Bugünlerde gülmek, eğlenmek mi istiyorsunuz, AKP yandaşlarının Topbaş’ın damadının tahliyesiyle ilgili düştükleri halleri izleyin.

Hiçbiri epilepsi, uyku apnesi ve vitamin yetersizliğinden muzdarip Kavurmacı’yı savunamıyorlar ama…

İçlerinden geçeni de dobra dobra söyleyemiyorlar.

Nasıl söylesinler ki?..

Böyle bir dönemde bir mahkemenin önde gelen bir FETÖ tutuklusunu AKP’nin en üst makamlarının, dahası Reis’in bilgi ve onayı olmadan tahliye edebilmesi mümkün görünmüyor.

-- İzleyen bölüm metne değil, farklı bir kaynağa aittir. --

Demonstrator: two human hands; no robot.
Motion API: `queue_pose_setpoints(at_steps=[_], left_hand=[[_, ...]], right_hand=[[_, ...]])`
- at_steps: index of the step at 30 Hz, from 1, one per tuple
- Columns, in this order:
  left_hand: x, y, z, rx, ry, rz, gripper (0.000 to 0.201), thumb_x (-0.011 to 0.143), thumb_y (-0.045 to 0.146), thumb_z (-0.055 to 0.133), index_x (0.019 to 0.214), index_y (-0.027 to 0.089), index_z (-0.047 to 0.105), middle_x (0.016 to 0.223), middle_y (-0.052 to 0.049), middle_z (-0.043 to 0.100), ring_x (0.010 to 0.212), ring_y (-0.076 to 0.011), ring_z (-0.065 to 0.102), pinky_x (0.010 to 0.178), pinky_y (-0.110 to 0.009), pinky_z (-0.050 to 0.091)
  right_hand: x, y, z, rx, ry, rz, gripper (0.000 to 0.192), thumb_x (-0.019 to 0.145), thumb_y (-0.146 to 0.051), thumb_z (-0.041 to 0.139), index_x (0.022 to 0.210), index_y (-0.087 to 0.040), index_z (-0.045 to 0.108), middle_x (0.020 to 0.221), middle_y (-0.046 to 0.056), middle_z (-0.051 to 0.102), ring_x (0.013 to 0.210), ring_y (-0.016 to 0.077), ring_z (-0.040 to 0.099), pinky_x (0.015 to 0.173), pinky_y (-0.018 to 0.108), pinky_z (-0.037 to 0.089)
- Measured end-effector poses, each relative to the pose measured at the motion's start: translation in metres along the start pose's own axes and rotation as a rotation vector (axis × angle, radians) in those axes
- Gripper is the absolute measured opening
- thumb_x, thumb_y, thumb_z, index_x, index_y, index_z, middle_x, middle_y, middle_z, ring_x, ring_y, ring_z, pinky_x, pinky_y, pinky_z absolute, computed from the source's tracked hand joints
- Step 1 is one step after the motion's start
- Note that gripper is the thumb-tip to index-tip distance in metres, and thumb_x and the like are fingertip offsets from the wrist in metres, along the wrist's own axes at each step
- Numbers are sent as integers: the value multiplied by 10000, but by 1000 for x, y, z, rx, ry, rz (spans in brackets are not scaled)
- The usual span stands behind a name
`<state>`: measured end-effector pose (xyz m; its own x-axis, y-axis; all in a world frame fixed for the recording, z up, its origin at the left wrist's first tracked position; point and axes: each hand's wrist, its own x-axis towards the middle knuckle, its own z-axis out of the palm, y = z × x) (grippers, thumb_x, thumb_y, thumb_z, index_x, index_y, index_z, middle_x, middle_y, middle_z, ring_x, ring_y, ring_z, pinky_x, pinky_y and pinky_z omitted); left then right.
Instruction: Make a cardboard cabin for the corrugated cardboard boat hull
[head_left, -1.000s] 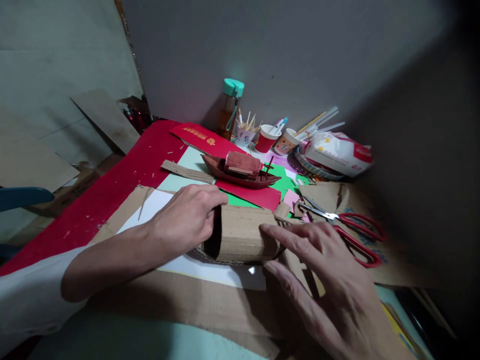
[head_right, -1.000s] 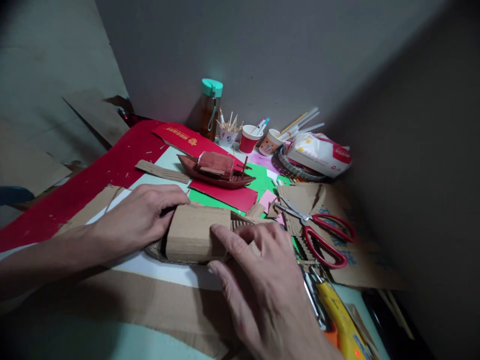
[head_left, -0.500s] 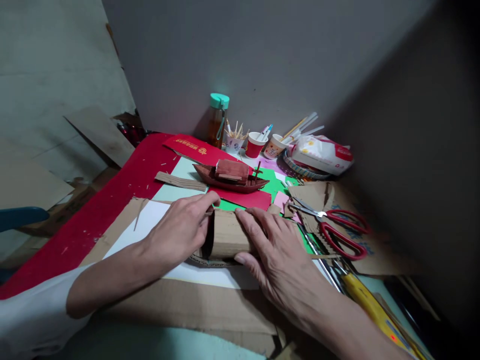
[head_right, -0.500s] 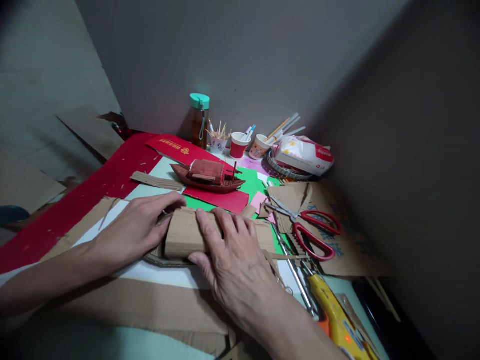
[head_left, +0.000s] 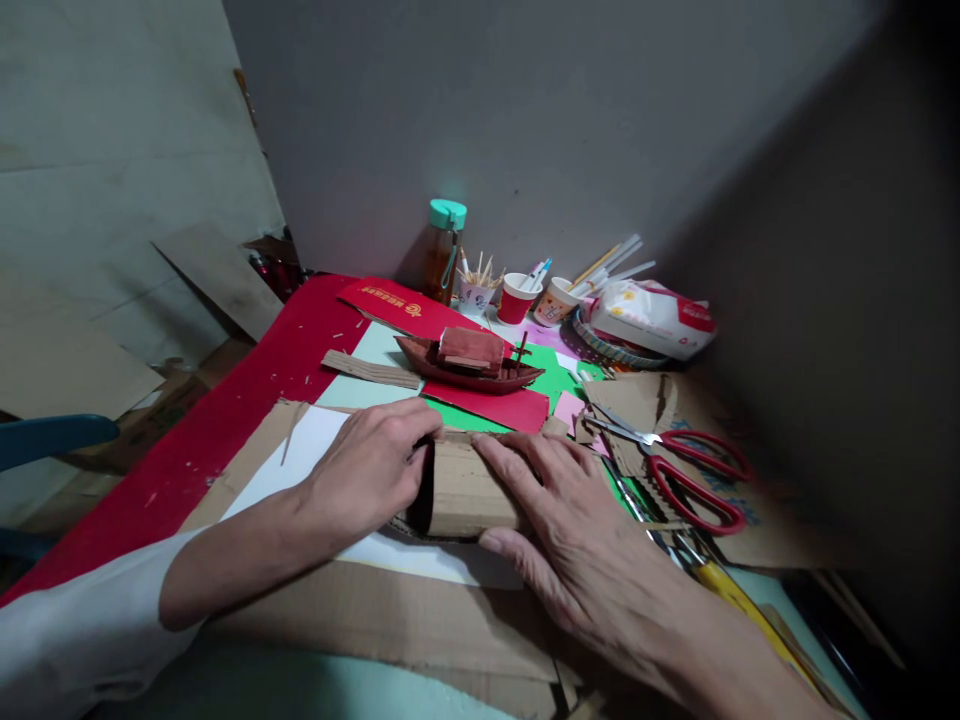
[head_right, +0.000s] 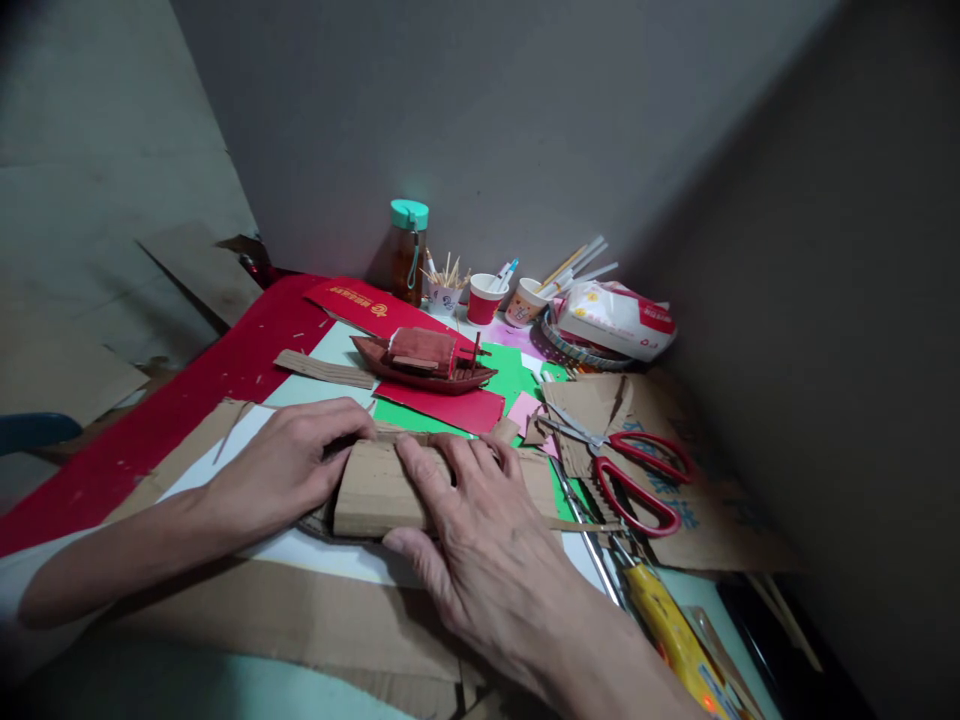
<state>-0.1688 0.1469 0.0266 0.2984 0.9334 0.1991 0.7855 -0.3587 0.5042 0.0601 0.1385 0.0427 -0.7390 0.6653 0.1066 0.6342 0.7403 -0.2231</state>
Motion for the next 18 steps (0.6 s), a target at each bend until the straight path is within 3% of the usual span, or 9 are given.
queue_pose_setpoints(at_steps=[9, 15, 18], left_hand=[[1, 1, 2, 23, 1, -43, 160, 906, 123, 455, 865, 174, 601, 841, -58, 642, 757, -221, 580, 689, -338, 408], [8, -4, -13, 7, -112, -51, 156, 875, 155, 493, 949, 195, 624, 831, -39, 669, 770, -221, 597, 664, -314, 392], [14, -12, -17, -11, -175, -50, 176, 842, 150, 522, 838, 206, 689, 692, -8, 667, 676, -196, 591, 605, -288, 362]], right_hand=[[0, 3, 6, -56, 16, -11, 602, 1041, -476, 396, 1558, -179, 316, 1409, 186, 475, 1217, 362, 434, 1057, 648, 303], [2, 6, -2, -34, -50, -10, 615, 1037, -481, 418, 1574, -212, 285, 1418, 169, 482, 1237, 345, 455, 1071, 621, 333], [4, 8, -6, -30, -82, -22, 627, 1032, -483, 434, 1577, -215, 280, 1404, 167, 497, 1232, 334, 471, 1072, 613, 352]])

Eh, en iri kıyım İslamcının bile kalkıp da ucu Reis’e dokunma ihtimali olan bir laf etmeyi aklından bile geçirmesi mümkün değil.

Tamam, 15 Temmuz gecesi sokağa çıkıp şehadete erenlere saygı, sevgi, muhabbet sonsuz da…

İçlerindeki Reis korkusu ondan da sonsuz.

Çözüm?..

Kedi kedi, miyav, dedi…

Eleştirmişim gibi çek panpa!..

•••

İki hafta önce “Kavurmacıya var da baklavacıya yok mu?” diye yazmıştım ya…

Meğerse Memleket Tabipliği’nin sıkı bir takipçisi olan yüce Türk yargısı verdiğim subliminal mesajı anında almış, baklavacı Serdar Seyitoğlu’nu serbest bırakmış!..

Öncelikle kendilerine hassaten teşekkür ediyorum.

Beni izlemeye devam etsinler!..

İkinci subliminal mesajımı da buradan açık açık veriyorum…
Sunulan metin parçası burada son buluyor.